Viruses are mutating all the time, vaccine or no vaccine, and influenza happens to be one of the fastest mutating human viruses out there. (Different viruses mutate at different rates - some, such as HIV, mutate so fast that they can be more genetically diverse within a single human than some other organism through the entire world). Historically, the most dangerous flu strains have arisen through random mutation events that allowed bird influenza to be passed to humans, sometimes with other animals as intermediates. This has happened a few times in the past hundred years and each time it has been catastrophic for humans (and the virus too, actually, because its goal is not to kill the human, but to propagate itself, and if the human dies that's often a dead end from the virus' perspective). Vaccines have had nothing to do with this process.
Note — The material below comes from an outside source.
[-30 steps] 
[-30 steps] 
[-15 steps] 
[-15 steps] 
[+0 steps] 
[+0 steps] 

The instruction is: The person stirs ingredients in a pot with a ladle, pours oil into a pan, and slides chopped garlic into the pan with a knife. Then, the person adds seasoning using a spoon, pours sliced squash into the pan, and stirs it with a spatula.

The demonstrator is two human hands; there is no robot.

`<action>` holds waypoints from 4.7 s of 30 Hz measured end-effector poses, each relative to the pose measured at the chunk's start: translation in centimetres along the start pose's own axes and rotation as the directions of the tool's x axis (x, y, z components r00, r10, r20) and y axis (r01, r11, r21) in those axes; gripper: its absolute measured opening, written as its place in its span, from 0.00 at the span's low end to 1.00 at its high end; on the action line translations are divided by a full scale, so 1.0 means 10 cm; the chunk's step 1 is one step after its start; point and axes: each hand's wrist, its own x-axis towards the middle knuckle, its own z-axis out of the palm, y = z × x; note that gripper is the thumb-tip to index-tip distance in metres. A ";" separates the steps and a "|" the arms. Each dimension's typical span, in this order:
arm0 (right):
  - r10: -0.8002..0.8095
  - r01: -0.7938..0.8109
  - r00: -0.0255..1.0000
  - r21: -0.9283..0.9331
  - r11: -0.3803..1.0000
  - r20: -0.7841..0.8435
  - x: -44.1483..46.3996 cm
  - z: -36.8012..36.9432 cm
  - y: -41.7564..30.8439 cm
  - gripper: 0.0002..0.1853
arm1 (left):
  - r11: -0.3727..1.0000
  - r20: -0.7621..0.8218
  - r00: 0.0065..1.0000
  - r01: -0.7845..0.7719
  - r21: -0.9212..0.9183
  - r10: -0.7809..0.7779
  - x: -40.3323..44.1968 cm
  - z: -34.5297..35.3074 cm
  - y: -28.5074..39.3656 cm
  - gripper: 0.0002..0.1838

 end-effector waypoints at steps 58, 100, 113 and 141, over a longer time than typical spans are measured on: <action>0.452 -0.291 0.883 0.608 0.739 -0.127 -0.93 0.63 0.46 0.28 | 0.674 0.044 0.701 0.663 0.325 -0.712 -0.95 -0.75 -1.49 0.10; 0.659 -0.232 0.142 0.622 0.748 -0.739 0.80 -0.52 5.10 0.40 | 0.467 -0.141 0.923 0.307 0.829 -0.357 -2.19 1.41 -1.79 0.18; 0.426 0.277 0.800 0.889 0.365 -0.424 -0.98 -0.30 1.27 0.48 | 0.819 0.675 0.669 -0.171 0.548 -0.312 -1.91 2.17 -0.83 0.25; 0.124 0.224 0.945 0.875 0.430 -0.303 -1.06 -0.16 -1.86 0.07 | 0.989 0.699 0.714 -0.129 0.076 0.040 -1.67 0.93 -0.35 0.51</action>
Your theory about "only the strongest and most severe flu strains are staying alive long enough to be passed on" doesn't make sense because the natural hosts for influenza are water fowl, both wild and domestic. They host the virus asymptomatically, so unless we wipe out every water bird in the world, there will always be influenza and it will always be mutating. What's more, the mutation rate of influenza is so fast that a new vaccine needs to be produced every single year, depending on which strain is circulating. It's not a case of "minor" versus "severe" seasonal influenza, it's just a case of altering the epitopes to be targeted each year as the virus changes.